The issue was discussed extensively at a agriculture committee meeting at the WTO.
The US had agreed in-principle to treat distortions in cotton trade, roughly estimated at $3 billion annually, “ambitiously, expeditiously and specifically”, at the Hong Kong meeting of trade ministers from WTO member countries in 2005.
It has now effectively reneged on the commitment saying that the issue of market access and tariff reduction in agriculture need to be settled first before it takes on commitment for reducing cotton subsidies.
The Cotton-4 group of African countries including Benin, Burkina Faso, Chad and Mali are leading the opposition to the US cotton subsidies.
These countries are most affected by the subsidy doled out by the US to its cotton growers, but India and China, too, have a lot at stake as they are the top cotton growers in the world.
“Although, India consumes most of the cotton that it grows, its domestic market gets affected by international prices which, in turn, affects farmers,” a government official said.
Interestingly, Brazil recently won a case against the US cotton subsidies at the WTO with the latter agreeing to set up a fund to compensate Brazilian farmers affected by the subsidy.
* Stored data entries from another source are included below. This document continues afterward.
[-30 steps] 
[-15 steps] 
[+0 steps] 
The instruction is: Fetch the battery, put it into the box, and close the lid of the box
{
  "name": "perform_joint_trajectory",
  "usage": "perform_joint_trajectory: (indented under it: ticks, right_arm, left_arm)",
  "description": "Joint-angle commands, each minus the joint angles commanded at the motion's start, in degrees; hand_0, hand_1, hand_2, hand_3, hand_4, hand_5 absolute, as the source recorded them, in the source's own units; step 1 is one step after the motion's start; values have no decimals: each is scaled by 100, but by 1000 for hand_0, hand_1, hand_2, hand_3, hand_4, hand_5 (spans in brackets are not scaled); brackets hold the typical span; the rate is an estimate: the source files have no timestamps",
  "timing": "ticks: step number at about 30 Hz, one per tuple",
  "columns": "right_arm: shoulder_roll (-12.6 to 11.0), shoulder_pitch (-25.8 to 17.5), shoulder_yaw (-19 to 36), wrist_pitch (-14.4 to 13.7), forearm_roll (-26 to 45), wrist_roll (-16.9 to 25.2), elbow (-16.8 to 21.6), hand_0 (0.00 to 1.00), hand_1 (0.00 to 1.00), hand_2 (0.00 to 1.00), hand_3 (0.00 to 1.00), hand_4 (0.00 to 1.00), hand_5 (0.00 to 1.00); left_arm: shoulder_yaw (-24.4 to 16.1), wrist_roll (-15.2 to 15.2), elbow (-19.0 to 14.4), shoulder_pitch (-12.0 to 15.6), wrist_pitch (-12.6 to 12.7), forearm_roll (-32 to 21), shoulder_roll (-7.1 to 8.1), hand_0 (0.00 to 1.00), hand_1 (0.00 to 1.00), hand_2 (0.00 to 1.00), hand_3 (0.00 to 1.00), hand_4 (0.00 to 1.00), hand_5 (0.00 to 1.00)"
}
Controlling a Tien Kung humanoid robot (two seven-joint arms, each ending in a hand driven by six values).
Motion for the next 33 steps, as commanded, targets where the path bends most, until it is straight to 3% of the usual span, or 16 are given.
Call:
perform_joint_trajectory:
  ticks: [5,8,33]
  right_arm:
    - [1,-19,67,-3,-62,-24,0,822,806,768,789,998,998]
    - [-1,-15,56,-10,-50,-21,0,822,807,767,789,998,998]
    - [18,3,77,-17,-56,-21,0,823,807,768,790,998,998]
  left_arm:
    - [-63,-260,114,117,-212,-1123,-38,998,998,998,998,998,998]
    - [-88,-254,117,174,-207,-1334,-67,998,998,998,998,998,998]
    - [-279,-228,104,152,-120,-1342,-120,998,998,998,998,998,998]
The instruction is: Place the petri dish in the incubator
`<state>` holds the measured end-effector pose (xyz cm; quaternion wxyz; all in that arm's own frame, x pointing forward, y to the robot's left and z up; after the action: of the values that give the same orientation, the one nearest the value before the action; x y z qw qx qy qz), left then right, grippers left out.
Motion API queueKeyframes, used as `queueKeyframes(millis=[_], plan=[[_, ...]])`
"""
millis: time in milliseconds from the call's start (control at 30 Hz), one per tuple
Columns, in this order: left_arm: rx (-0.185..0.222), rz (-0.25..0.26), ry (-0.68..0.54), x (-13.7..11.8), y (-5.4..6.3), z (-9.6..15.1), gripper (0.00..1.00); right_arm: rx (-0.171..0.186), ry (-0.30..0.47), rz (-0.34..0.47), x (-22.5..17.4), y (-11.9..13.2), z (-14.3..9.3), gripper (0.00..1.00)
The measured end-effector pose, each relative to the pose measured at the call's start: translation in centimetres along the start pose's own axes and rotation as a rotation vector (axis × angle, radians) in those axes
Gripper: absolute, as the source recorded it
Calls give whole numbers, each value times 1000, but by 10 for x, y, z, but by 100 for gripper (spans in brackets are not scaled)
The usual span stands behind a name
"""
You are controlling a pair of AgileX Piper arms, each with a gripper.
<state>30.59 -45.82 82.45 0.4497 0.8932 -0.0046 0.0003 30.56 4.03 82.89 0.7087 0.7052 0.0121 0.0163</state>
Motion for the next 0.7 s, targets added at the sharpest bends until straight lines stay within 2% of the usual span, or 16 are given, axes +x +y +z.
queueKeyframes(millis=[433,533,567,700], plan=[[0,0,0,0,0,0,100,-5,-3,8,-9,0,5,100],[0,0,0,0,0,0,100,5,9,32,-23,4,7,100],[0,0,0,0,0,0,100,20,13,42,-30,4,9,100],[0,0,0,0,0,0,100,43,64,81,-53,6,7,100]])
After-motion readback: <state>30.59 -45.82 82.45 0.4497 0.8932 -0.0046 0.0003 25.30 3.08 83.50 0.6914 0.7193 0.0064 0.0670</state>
“We now want the US to spell out explicitly how it plans to reduce cotton subsidies under the WTO. The US had agreed at Hong Kong that it would reduce cotton subsidies at a higher and faster rate than other farm subsidies, and it has to respect its commitment,” the official said.
A study conducted by non-government research organisation Oxfam, with a complete removal of US cotton subsidies, the world price of cotton would increase by 6-14%, resulting in additional income that could feed an additional million children for a year or pay school fees for at least two million children living in extremely poor West African cotton growing households. “While we have not done specific research on Indian cotton farmers, they would also surely benefit from better world prices,” said Romain Benicchio, media and policy advisor, Oxfam International.
Another study commissioned by the ICTSD, an independent non-profit and non-governmental organisation, and carried out by Cornell university, points out that if African proposals that are included in the Doha draft were applied to trade flows over the ten-year period 1998-2007, US export would have dropped 16% while the average export volumes would have increased dramatically for Brazil and India by 12-14% and by a lower but still substantial amount in Uzbekistan, the ‘C-4’ West African cotton producing countries and Australia (2-2.5%).